Rubinow was a Russian Jew who immigrated to the United States in 1893, at the age of 18. Attending Columbia University and New York University Medical School, he trained as a medical doctor. He grew so upset with the misery of his patients that he decided he could do more good for the common man by helping to alleviate their economic woes than he could as a physician.

Employed as an economic expert in the U.S. Department of Agriculture's Bureau of Statistics, Division of Foreign Markets, Rubinow wrote several extensive analyses of the development of the Russian wheat market and the impact of growing Russian wheat exports on U.S. and world markets.

Employed as an actuary, Rubinow was central to the formation of the Casualty Actuarial and Statistical Society of America in 1914, which is known today as the Casualty Actuarial Society. Rubinow was elected its first president. In 1916 he was elected as a Fellow of the American Statistical Association.

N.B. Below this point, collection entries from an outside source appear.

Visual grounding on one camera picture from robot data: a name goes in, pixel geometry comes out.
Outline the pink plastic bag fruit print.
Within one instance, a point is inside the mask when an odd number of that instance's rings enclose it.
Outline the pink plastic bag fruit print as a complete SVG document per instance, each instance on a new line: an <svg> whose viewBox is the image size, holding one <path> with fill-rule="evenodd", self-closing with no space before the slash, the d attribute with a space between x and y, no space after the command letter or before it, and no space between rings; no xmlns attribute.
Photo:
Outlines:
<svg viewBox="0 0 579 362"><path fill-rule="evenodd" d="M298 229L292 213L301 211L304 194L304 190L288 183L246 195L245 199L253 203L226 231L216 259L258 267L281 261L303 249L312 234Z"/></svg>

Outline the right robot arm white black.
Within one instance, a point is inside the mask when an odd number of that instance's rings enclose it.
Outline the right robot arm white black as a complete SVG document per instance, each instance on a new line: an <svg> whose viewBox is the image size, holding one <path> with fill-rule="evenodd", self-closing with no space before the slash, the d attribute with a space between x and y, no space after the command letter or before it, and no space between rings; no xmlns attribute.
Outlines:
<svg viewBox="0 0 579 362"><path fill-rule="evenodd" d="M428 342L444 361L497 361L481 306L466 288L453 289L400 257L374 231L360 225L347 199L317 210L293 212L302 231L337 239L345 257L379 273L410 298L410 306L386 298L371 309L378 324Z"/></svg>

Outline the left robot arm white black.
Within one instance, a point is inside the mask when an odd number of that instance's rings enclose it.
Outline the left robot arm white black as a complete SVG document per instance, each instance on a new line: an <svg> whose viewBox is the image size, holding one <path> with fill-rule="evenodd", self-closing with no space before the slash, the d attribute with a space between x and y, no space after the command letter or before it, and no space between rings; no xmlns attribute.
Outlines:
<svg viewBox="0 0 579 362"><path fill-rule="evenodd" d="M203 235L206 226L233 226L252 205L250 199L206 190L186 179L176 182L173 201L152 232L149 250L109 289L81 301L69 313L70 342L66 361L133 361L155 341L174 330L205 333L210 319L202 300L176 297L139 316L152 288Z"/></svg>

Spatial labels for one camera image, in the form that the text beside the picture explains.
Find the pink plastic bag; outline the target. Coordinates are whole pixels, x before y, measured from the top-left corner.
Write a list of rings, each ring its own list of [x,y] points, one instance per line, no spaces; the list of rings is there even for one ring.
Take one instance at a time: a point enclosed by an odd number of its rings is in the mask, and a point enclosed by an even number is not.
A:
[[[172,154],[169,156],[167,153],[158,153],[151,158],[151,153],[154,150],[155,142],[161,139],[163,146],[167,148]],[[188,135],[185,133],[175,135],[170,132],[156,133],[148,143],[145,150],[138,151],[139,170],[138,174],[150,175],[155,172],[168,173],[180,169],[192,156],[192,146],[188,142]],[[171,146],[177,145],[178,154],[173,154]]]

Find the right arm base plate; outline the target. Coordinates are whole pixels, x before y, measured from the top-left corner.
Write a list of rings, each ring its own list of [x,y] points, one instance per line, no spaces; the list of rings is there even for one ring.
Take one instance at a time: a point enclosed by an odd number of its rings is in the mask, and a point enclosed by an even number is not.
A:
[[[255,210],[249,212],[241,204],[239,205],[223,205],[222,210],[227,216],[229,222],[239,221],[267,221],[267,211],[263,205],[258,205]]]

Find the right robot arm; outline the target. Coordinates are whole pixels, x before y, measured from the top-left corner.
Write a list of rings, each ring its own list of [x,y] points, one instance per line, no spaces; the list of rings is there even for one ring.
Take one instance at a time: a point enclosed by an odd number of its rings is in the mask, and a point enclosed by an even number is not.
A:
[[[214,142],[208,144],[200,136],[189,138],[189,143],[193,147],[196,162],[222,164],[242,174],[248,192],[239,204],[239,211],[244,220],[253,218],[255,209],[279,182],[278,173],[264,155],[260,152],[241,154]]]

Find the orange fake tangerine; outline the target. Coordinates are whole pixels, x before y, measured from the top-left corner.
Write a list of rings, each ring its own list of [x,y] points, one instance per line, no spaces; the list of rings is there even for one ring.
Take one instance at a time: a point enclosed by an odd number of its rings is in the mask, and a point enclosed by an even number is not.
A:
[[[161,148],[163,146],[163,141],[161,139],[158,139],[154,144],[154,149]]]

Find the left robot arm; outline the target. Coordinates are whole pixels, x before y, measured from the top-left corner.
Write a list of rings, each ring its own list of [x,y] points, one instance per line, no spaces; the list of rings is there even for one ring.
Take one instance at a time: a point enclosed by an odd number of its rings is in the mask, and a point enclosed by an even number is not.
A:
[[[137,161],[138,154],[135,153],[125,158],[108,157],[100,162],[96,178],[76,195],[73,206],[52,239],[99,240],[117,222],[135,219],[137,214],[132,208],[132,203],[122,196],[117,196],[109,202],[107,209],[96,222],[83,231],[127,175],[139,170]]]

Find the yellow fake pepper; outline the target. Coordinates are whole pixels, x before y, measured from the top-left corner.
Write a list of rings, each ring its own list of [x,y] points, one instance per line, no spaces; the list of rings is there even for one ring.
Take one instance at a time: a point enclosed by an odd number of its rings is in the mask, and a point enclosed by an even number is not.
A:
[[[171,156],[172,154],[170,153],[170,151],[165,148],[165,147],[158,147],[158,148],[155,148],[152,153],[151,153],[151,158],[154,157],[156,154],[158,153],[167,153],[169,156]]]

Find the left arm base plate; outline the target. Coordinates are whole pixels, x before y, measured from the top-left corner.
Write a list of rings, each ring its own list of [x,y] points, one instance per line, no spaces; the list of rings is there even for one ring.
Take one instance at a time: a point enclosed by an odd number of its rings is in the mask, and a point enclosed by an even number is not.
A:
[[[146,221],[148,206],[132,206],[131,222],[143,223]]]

Rubinow's 1934 book, The Quest for Security, established him as the most recognized theorist on social insurance in the first three decades of the twentieth century.

Rubinow also authored a series of articles that appeared in the Journal of Political Economy, Journal of Home Economics, and Journal of Sociology on the so-called domestic service problem, and the difficulties that white middle-class women faced in finding an adequate supply of domestic servants. Rubinow argued that the reluctance and refusal of white native-born and immigrant women to enter domestic service reflected the feudal labor conditions that informed the occupation. In particular, Rubinow criticized mistresses for failing to open their homes to the same reforms that had been implemented in industrial workplace such as contracts, set hours, and other standardizations.

Dr. Rubinow married Sophie Himwich. Their son, Raymond S. Rubinow (1905–1996), was a noted New York civic leader. Their daughter, Olga Rubinow Lurie (1907–2004), was a child psychologist and specialist in the emotional health of children. Raymond Rubinow married Consuelo Kamholz (1909–1993).